Esses pobres que não poupam
Bernardo Mello Franco
O ministro Paulo Guedes costumava descrever o Chile como um paraíso nos trópicos. “O Chile hoje é como uma Suíça”, derramou-se, ao apresentar seus planos ao jornal britânico Financial Times.
As ruas de Santiago estão em chamas, mas o ministro parece achar que o problema são os manifestantes. Em entrevista à “Folha de S.Paulo”, ele sugeriu que os chilenos reclamam por “tolice”. “Isso é coisa de gente presa no passado”, desdenhou, referindo-se aos protestos contra o modelo neoliberal.
Na visão de Guedes, também é “tolice” criticar o regime de capitalização, que ele tentou replicar por aqui. O sistema de aposentadorias lidera o ranking de queixas dos chilenos. De acordo com pesquisa do instituto Termómetro Social, 95,5% querem mudanças para aliviar a vida dos idosos.
Se fosse consultado, o ministro estaria entre os outros 4,5%. Ele sustenta que a fórmula rejeitada no Chile “educaria financeiramente” os pobres no Brasil. “Um menino, desde cedo, sabe que ele é um ser de responsabilidade quando tem de poupar. Os ricos capitalizam seus recursos. Os pobres consomem tudo”, afirmou.
No mês passado, o IBGE informou que metade dos brasileiros sobrevive com R$ 413 por mês. Essa é a realidade de 104 milhões de pessoas, o equivalente a seis Chiles ou 30 Uruguais. Entre os 5% da base da pirâmide, o rendimento mensal cai para míseros R$ 51.
Ao sugerir que os pobres não guardam dinheiro porque não querem, Guedes lembra Justo Veríssimo, o célebre personagem de Chico Anysio. Não chega a ser surpresa. O ministro já tentou reduzir o benefício pago a deficientes de baixa renda, defendeu o fim do abono salarial e propôs o fim do gasto mínimo com saúde e educação.
À “Folha”, Guedes repetiu outra tese exótica.
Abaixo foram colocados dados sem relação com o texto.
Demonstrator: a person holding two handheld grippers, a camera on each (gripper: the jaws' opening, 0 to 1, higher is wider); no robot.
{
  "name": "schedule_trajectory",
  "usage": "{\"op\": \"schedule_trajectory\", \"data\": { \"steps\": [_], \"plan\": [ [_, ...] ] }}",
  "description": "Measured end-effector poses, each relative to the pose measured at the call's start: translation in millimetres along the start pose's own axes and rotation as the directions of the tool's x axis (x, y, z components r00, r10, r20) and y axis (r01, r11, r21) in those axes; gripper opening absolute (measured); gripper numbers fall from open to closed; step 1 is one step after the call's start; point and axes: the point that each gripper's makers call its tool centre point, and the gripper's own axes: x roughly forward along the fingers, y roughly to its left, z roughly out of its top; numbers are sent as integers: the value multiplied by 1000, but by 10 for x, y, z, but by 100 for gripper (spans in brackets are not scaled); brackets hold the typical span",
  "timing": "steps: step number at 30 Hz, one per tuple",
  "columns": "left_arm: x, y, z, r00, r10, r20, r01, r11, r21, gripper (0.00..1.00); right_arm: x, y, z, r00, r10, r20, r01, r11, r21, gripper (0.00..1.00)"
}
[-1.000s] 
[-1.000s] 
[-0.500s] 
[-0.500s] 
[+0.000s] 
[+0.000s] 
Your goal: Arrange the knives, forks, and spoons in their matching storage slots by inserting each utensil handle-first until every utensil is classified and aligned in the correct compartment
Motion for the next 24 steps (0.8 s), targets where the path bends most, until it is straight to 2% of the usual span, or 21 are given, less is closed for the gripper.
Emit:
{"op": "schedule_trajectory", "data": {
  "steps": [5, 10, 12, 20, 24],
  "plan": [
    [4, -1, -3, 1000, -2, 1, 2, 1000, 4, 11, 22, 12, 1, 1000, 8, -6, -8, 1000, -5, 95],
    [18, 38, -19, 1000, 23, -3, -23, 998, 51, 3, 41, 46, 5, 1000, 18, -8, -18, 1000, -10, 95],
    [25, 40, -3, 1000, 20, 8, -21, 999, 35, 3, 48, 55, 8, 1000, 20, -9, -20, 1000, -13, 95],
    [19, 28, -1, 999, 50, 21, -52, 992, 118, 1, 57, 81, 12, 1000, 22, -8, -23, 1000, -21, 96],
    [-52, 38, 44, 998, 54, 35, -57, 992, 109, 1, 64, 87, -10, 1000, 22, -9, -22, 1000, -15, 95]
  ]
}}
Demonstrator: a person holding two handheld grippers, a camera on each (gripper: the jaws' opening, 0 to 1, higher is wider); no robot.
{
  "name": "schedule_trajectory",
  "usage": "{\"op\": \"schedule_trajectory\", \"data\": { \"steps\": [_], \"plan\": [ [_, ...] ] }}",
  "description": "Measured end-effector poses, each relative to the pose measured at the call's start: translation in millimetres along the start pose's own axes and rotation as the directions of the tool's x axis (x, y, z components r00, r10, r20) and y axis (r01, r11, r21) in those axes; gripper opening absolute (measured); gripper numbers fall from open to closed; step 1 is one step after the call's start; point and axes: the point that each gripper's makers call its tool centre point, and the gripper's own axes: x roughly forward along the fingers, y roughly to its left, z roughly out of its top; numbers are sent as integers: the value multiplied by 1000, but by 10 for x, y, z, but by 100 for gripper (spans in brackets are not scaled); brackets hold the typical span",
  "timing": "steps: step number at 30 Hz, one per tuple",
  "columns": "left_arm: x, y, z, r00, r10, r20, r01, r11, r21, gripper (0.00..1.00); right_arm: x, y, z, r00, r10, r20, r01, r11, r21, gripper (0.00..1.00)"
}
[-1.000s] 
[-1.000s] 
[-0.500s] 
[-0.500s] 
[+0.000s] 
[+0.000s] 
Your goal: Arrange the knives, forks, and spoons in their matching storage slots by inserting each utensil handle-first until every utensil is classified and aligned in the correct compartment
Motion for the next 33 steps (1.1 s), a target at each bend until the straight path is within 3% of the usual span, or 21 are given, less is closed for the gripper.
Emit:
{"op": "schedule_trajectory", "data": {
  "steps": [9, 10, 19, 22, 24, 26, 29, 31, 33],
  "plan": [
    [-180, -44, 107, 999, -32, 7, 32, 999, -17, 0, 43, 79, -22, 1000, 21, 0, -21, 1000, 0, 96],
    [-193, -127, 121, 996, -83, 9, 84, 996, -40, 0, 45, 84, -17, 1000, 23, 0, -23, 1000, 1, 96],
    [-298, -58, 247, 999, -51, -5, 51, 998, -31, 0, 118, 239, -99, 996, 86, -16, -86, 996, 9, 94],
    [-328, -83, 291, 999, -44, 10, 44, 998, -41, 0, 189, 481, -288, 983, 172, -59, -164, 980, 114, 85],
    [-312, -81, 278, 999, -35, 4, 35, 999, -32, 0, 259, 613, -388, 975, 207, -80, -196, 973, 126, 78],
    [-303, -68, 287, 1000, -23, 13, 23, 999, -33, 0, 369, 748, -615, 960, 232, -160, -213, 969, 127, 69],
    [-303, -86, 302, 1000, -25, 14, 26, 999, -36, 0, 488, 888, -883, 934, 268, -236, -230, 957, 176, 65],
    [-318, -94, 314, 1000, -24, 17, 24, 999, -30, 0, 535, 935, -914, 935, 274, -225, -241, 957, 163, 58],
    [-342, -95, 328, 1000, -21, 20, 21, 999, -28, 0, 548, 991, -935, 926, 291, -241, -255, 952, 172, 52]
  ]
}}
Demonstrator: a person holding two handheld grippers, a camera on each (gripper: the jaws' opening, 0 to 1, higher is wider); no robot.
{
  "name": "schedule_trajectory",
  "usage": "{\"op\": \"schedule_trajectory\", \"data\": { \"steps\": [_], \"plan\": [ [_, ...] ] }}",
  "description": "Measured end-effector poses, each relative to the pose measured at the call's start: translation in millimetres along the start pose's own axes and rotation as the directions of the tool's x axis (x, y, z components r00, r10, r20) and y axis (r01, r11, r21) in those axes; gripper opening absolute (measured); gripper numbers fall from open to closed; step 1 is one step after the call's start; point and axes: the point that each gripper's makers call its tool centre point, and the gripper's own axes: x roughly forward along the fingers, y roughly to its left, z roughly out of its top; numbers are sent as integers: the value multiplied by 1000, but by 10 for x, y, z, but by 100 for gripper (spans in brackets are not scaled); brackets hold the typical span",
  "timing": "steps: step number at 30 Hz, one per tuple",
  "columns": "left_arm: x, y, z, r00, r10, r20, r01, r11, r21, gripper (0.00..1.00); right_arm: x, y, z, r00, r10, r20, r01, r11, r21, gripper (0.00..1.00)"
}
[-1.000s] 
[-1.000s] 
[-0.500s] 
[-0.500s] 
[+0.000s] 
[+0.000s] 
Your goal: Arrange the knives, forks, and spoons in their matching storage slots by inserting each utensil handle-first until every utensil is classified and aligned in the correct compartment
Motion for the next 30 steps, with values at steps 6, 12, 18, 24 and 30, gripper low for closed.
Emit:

Disse que o Brasil passou os últimos 30 anos sob governos de centro-esquerda, incluindo no balaio as gestões Collor e Temer. “Dá pra esperar quatro aninhos de um liberal-democrata?”, questionou, referindo-se a Bolsonaro.
O ministro viveu no Chile durante a ditadura do general Pinochet, quando aceitou dar aulas numa universidade sob intervenção militar.